No dia seguinte, fomos ao supermercado para garantir alimentos para os próximos dias. Algumas pessoas na fila esperando suas vezes de entrarem no estabelecimento, devido ao limite no número de pessoas dentro do supermercado como medida de precaução. Todos respeitando ao menos um metro de distância um do outro, alguns usavam máscaras e luvas, alguns aparentavam estarem mais preocupados, enquanto outros pareciam céticos com a situação.
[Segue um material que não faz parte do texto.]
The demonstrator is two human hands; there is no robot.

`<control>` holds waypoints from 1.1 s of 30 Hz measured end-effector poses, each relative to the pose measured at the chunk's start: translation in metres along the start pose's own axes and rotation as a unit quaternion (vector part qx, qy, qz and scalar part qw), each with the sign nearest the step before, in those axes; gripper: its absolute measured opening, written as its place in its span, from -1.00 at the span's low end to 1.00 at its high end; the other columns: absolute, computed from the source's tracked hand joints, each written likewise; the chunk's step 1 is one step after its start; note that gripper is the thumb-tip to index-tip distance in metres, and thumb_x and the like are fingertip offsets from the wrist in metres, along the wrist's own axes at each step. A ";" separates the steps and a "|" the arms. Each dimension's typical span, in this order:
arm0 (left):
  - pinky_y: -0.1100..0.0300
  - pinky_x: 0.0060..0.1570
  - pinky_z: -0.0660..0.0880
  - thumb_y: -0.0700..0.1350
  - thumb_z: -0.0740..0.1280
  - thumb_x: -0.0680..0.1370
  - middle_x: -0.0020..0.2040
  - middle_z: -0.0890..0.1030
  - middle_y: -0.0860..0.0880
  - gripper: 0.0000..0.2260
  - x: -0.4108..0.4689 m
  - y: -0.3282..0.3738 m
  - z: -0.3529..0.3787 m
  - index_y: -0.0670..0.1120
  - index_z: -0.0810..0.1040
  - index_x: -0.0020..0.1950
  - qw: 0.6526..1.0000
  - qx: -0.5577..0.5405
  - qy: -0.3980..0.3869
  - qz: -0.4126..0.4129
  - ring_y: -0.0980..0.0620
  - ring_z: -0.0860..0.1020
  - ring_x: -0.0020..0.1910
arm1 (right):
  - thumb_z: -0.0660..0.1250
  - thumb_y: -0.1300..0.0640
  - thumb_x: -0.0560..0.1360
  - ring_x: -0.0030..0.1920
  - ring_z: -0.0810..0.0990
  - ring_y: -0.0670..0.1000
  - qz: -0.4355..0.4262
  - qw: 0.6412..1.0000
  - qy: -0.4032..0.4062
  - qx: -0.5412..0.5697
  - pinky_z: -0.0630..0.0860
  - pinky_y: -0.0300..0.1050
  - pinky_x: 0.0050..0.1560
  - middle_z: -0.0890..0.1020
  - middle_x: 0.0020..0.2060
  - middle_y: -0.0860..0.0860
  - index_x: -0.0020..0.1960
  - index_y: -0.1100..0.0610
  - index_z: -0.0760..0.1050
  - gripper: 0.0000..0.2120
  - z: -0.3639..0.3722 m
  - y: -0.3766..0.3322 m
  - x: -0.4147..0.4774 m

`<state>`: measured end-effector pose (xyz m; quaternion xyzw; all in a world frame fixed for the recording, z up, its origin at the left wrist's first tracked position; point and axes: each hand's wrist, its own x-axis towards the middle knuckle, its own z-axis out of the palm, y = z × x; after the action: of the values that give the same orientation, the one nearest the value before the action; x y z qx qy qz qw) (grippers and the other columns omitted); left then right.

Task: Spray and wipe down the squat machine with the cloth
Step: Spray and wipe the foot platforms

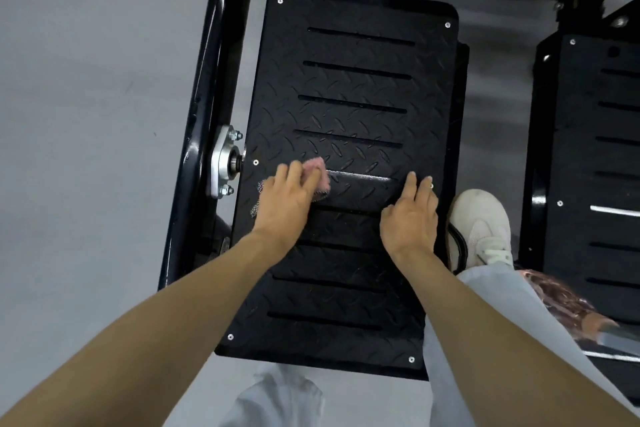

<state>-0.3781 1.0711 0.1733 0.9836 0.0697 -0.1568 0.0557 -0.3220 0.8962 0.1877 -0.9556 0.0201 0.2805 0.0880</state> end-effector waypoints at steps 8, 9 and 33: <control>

Os italianos, em geral, se mostraram solidários diante da situação, cumprindo em grande medida o que recomenda a quarentena. Durante os primeiros dias do confinamento, pontualmente às 18h íamos para nossa varanda, sem entender muito bem do que se tratava, para ver os italianos manifestando suas estadias em casa.
Nas ruas o silêncio prevalece. Algumas poucas pessoas caminhando com seus cachorros, os supermercados com as filas de sempre, e a certeza de que ficará tudo bem e de que iremos superar isso.
E assim vem sendo o nosso dia-a-dia, indo ao supermercado uma vez na semana, acompanhando as notícias para nos mantermos informados da situação, acessando as redes sociais para manter contato com amigos e familiares, e assistindo às aulas online da universidade, que continuam seguindo o cronograma.
O que o Brasil pode aprender com tudo isso?
O Brasil está tendo o privilégio de aprender com a experiência italiana do que não fazer diante do enfrentamento ao vírus, mas está se mostrando um péssimo aluno. Subestimar a pandemia, e criar um contexto de polarização entre os níveis de governo e as autoridades competentes estão indo de encontro do que deveria ser um cenário coeso para a formulação de estratégias nacionais de combate à pandemia.
Apesar do triste cenário atual, o caso italiano demonstrou a capacidade do governo para implementar medidas de contenção, embora tarde demais, e evidenciou a pronta-resposta da sociedade em meio à crise e incertezas. O que vemos no Brasil é um incentivo socialmente irresponsável por parte do Presidente da República, que constantemente encoraja a população brasileira a retornar às atividades normalmente.
Embora o índice de mortalidade do vírus seja baixo, um grande número de infectados põe em xeque a estrutura e competência dos sistemas públicos de saúde para atender a demanda de pacientes. Reconhecendo a realidade do sistema público de saúde brasileiro, o desafio será imenso.
Enquanto que na Itália as crianças desenham mensagens como "ficará tudo bem" e estendem em suas janelas, no Brasil, as fake news circulam sem filtro nas redes sociais. Enquanto que na Itália, o inimigo é invisível e não escolhe suas vítimas, no Brasil…
Para mim, a letra do artista brasileiro Criolo nunca fez tanto sentido quanto agora, onde ele diz: "mudar o mundo do sofá da sala, postar no insta...", pois durante o isolamento em casa, tudo que consigo fazer no momento é compartilhar as impressões e experiências vivenciadas em um país arrasado por tudo isso.
*Relato feito por Hermano Cavalcanti Leite Filho e Mirelle Lages Lucena.